Angle of rotation and center of a complex map Let $\alpha (z)= \frac{z-1}{z+1} $ be a map on the upper half plane $\mathbb{H}$. What is its fixed point? What is the center and angle of this rotation?
I already computed its fixed point and I got $i$. It has only one fix point which lies in $\mathbb{H}$ so it is a rotation. Can anyone help me find the angle of rotation and center of this transfomation?
 A: You've already found the center of rotation, namely $i$. 

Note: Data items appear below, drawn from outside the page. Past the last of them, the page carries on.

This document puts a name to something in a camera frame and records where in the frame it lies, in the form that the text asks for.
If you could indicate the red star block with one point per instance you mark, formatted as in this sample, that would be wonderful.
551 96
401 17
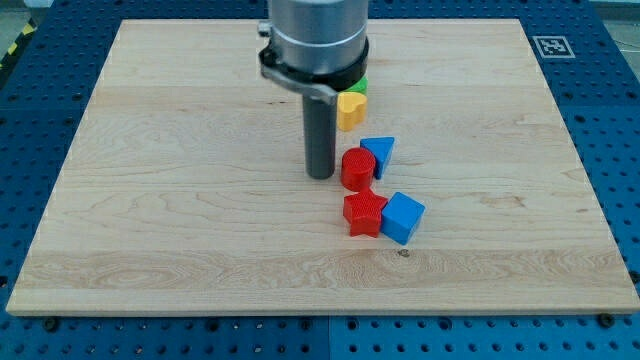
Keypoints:
363 212

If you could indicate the light wooden board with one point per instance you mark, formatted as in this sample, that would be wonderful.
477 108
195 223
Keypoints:
184 192

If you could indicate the yellow heart block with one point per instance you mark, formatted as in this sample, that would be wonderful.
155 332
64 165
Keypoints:
351 110

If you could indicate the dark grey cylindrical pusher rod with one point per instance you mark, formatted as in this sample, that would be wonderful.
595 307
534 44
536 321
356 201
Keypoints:
319 128

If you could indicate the white fiducial marker tag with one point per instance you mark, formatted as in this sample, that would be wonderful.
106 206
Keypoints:
553 47

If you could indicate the green block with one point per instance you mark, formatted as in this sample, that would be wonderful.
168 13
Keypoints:
361 86

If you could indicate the red cylinder block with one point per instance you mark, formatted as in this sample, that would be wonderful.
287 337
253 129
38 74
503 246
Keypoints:
357 169

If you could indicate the blue triangle block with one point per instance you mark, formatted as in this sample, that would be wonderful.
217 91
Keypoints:
381 148

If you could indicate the blue cube block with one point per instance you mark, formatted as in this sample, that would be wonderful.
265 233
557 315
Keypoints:
401 217

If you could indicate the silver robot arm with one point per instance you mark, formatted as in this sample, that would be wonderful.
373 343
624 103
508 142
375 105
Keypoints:
317 49

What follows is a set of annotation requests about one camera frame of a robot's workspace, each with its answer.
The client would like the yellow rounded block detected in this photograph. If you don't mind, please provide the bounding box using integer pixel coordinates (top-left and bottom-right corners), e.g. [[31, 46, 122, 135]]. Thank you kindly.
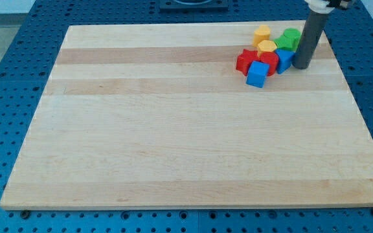
[[252, 25, 271, 47]]

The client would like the red star block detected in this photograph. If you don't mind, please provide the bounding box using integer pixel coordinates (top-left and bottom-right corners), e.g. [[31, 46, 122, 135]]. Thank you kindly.
[[236, 49, 260, 76]]

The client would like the green circle block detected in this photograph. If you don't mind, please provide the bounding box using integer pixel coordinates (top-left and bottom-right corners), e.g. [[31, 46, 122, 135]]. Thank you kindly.
[[283, 28, 301, 51]]

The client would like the white rod mount collar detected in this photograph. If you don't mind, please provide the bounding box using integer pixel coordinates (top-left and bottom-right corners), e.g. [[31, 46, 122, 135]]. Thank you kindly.
[[304, 0, 335, 14]]

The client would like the red circle block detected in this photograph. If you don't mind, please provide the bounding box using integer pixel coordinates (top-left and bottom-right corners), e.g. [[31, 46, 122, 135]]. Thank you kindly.
[[260, 52, 279, 76]]

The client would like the blue cube block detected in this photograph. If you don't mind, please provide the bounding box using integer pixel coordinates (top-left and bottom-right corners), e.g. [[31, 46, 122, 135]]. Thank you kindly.
[[245, 61, 269, 88]]

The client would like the blue slanted block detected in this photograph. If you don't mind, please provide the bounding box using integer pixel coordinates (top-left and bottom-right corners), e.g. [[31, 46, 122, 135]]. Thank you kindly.
[[275, 49, 295, 74]]

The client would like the yellow hexagon block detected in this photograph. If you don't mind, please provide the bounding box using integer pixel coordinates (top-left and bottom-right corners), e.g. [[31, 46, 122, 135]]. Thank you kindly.
[[257, 40, 277, 57]]

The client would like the light wooden board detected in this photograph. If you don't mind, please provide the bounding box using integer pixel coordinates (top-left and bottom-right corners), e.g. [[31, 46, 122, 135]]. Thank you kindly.
[[0, 22, 373, 210]]

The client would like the green star block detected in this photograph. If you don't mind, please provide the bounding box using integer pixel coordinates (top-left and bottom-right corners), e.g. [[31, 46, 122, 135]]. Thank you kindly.
[[273, 35, 295, 51]]

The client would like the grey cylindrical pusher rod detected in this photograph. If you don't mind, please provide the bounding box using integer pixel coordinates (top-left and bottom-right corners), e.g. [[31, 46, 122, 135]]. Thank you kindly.
[[292, 10, 329, 70]]

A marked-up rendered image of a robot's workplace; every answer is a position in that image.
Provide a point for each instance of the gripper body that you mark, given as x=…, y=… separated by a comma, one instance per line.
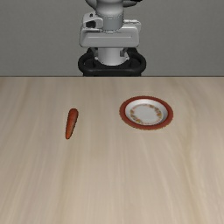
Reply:
x=116, y=38

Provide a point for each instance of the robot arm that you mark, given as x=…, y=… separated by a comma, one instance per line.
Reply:
x=112, y=58

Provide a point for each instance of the white plate with red rim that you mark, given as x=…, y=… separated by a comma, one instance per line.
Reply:
x=146, y=113

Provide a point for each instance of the orange carrot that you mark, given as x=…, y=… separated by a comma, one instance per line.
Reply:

For the angle of rotation, compute the derivative $\alpha'(z) = \frac{2}{(z+1)^2}$, plug in $z=i$ to get 
$$\alpha'(i) = \frac{2}{(i+1)^2} = -i
$$
and take the argument of $\alpha'(i)$ which is $-\pi/2$. 
So $\alpha$ is a rotation of angle $-\pi/2$ with center of rotation $i$.
Edit: To address a comment, here's an explanation of the equality between infinitesmal rotation angle and the argument of the derivative. The explanation is based on a geometric understanding of complex multiplication.
A basic fact of calculus is that derivative of a function $w=f(z)$ at a point $z=z_0$ is the "best linear approximation" to $f$ at $z_0$, meaning that $f(z) = f(z_0) + L(h) + \text{(higher order terms in $h$)}$ where $L(\cdot)$ is a linear transformation of $\mathbb{C}$ and $h=z-z_0$. Intuitively this says that the infinitesmal effect of $f(z)$ near $z_0$ is the same as the effect of the linear transformation $L(h)$ (to be more fully correct, one first translates the complex plane by subtracting $z_0$, then one applies the linear transformation $L(\cdot)$, then one translates by adding $f(z_0)$, but I'll suppress those translations henceforth). 
Every linear transformation of $\mathbb{C}$ is multiplication by some number, and for $L(h)$ that number is $f’(z_0)$, hence $L(h) = f’(z_0) \cdot h.$ We can write the number $f’(z_0)$ in polar form as $$f'(z_0) = re^{i\theta} = r (\cos(\theta) + i \sin(\theta)), \qquad r = |f'(z_0)|, \,\, \theta = \text{arg}(f'(z_0))$$ Therefore $L(h) = h \cdot r \cdot (\cos(\theta) + i \sin(\theta))$. This means that the effect of $L$ in the $h$ plane is a stretch by a factor of $r = |f’(z_0)|$ composed with a rotation by the amount $\theta$. 
To summarize, the infinitesmal effect of $f(z)$ near $z_0$ is a stretch by a factor of $r = |f’(z_0)|$ composed with a rotation by the amount $\theta = \text{arg}(f’(z_0))$.